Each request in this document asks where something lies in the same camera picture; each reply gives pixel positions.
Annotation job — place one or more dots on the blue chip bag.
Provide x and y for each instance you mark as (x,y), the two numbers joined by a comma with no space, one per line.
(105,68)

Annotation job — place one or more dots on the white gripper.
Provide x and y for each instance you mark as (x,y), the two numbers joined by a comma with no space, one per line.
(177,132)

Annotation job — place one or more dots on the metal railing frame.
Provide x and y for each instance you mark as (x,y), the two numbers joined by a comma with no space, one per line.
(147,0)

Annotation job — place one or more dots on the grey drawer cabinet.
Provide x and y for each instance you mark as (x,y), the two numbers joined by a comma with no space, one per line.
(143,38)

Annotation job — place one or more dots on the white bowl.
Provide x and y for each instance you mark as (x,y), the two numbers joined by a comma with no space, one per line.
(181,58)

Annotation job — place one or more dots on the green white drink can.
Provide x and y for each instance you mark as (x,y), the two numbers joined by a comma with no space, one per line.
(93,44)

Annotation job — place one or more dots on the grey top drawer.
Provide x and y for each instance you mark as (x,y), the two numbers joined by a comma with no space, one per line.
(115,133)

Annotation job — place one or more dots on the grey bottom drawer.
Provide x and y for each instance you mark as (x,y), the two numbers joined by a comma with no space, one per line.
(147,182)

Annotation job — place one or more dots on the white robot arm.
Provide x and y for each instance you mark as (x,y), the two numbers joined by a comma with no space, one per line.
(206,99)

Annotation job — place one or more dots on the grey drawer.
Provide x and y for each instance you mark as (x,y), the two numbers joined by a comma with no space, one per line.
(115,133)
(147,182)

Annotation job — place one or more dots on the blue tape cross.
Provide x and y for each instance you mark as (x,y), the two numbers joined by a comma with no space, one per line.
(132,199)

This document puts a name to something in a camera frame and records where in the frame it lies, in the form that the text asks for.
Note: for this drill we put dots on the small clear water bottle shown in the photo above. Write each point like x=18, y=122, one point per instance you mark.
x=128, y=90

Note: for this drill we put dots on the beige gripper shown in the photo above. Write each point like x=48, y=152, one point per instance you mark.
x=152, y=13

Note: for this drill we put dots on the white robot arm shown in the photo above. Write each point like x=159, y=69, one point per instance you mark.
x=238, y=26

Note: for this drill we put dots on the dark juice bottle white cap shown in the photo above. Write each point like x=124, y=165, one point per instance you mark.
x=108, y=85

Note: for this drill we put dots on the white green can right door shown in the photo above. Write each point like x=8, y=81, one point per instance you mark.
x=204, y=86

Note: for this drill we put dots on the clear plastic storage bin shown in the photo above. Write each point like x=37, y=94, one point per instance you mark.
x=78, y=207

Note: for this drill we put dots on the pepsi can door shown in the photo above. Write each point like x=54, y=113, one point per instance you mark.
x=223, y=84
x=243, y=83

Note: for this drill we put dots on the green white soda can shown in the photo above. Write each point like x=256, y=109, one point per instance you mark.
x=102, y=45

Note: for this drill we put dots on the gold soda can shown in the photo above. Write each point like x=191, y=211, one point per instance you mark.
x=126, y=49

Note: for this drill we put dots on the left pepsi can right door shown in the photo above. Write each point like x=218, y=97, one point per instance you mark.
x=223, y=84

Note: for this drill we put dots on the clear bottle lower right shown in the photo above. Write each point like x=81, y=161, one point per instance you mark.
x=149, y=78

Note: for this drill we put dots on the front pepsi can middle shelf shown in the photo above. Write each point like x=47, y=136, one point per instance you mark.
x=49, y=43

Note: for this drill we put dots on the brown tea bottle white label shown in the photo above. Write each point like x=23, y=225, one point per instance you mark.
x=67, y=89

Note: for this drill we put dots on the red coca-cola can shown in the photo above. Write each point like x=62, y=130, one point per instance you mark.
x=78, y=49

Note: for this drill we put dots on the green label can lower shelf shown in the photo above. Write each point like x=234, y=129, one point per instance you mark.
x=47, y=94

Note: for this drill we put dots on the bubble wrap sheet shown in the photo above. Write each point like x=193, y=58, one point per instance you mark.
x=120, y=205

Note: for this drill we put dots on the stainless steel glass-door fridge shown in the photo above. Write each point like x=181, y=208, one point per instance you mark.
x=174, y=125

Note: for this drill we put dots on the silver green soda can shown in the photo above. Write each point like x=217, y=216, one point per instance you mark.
:::::
→ WHAT TO WORK ON
Reproduce every line above that contains the string "place".

→ SOLUTION
Annotation job — place one or more dots on the blue chip bag.
Annotation job — place one or more dots on the white gripper.
Annotation job — place one or more dots on the metal railing frame.
Annotation job — place one or more dots on the grey drawer cabinet.
Annotation job — place one or more dots on the white bowl.
Annotation job — place one or more dots on the green white drink can.
Annotation job — place one or more dots on the grey top drawer.
Annotation job — place one or more dots on the grey bottom drawer.
Annotation job — place one or more dots on the white robot arm.
Annotation job — place one or more dots on the grey drawer.
Annotation job — place one or more dots on the blue tape cross.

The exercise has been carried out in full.